Hello Jorgen,
Some replies inline.
I have a request: could you please commit the review-related changes as
an incremental patch? that would be me review them faster.
Jorgen Loland a écrit, Le 12.11.2010 10:39:
> Hi Guilhem,
> On 11/10/2010 10:58 PM, Guilhem Bichot wrote:
> >>>> === modified file 'mysql-test/r/optimizer_trace_no_prot.result'
> ---
> >>>> a/mysql-test/r/optimizer_trace_no_prot.result 2010-10-05
> >> 13:19:55 +0000
> >>>> +++ b/mysql-test/r/optimizer_trace_no_prot.result 2010-10-07
> >> 09:02:31 +0000
> >>>> @@ -459,9 +615,13 @@ QUERY_ID TRACE MISSING_BYTES_BEYOND_MAX_
> >>>> "best_access_path": { "considered_access_paths": [ { -
> "access_type":
> >>>> "table scan", - "cost": 10, - "records": 0, + "access_type":
> "scan", +
> >>>> "using_range_access": false,
> >>>
> >>> GB I wonder how a range access can be used when we are doing a "scan"
> >>> (which means table scan)?
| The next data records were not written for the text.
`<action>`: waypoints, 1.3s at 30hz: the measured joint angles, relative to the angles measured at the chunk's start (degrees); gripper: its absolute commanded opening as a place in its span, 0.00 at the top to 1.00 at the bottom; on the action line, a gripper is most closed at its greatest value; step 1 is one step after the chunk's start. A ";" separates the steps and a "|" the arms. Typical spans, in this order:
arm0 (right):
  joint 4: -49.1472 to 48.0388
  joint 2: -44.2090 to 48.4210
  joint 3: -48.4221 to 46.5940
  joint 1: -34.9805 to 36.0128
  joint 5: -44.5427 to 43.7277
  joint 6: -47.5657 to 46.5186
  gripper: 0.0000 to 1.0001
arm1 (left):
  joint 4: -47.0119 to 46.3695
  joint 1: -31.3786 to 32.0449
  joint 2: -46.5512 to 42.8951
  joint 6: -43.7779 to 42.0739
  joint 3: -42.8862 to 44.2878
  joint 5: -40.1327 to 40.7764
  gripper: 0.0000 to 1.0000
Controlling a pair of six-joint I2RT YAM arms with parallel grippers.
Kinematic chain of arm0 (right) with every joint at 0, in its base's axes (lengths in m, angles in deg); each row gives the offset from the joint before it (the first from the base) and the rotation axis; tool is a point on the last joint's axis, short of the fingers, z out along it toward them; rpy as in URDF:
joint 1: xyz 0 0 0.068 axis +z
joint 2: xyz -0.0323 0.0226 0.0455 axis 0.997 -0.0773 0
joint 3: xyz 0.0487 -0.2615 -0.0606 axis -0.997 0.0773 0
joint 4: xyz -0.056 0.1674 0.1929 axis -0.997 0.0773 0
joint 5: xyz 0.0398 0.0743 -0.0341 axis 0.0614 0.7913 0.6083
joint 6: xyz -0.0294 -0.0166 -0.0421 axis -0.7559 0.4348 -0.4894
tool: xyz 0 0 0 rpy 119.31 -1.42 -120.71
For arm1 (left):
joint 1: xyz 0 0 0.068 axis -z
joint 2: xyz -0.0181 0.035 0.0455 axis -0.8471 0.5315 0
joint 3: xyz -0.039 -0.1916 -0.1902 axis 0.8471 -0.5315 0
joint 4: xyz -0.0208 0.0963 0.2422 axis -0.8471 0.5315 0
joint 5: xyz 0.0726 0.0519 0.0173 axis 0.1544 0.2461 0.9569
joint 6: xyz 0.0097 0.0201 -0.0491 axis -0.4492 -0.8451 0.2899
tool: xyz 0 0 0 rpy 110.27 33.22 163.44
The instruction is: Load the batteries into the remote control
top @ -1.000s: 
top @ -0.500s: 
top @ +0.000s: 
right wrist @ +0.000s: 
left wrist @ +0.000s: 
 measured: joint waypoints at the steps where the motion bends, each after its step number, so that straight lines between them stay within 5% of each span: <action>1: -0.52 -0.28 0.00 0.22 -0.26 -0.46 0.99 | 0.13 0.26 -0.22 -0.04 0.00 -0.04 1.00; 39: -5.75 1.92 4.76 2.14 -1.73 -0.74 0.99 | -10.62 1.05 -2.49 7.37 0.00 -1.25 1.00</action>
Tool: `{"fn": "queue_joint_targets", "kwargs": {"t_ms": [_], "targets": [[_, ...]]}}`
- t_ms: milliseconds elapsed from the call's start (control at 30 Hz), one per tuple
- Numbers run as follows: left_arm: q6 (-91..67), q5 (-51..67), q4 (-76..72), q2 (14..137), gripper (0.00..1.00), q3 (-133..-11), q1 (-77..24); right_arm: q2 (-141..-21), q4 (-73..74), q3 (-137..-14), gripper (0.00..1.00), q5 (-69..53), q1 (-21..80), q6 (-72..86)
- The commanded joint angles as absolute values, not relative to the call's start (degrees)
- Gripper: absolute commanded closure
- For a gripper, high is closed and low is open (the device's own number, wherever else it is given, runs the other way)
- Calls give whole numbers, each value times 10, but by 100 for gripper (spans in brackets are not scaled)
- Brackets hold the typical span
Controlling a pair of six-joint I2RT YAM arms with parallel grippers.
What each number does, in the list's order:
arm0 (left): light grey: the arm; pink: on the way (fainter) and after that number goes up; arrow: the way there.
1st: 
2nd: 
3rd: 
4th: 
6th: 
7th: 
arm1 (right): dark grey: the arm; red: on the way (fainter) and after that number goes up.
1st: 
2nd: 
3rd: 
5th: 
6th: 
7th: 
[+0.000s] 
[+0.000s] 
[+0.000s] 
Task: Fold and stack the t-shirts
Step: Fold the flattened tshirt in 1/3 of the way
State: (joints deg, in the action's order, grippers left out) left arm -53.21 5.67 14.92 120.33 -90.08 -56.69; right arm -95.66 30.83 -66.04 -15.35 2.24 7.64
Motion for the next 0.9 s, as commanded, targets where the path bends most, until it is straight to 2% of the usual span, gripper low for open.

I think range access is only when there
> is an
> >>> index...?
> >>
> >> Changed to print either
> >>
> >> "access_type": "scan" or "access_type": "range"
> >>
> >> but note that scan can also be index scan.
> >
> > GB Looks like you are right, scan can be index scan. But in the
> trace, the
> > opposite of "access_type:scan" is "access_type:index"; maybe this
> latter one
> > is misleading: it is about an index, but not about an index scan (it is
> > "scan" which is about an "index scan" possibly). Then what is
> > "access_type:index" about? Is it "ref" access, or possibly something
> else?
> > Maybe it can only be "ref" access: I see that if we set best_key, we
> then set
> > POSITION::key, which is described in sql_select.h as non-NULL only
> for "ref"
> > methods. If that's only for "ref" access, maybe we should say "ref"
> instead
> > of "index" for "access_type".
>
> Good point. "access_type", "index" is added to the trace in
> best_access_path() here:
>
> 7023 loose_scan_opt.next_ref_key();
> 7024 DBUG_PRINT("info", ("Considering ref access on key %s",
> 7025 keyuse->table->key_info[keyuse->key].name));
> 7026 Opt_trace_object trace_access_idx(thd->opt_trace);
> 7027 trace_access_idx.add_str("access_type", "index").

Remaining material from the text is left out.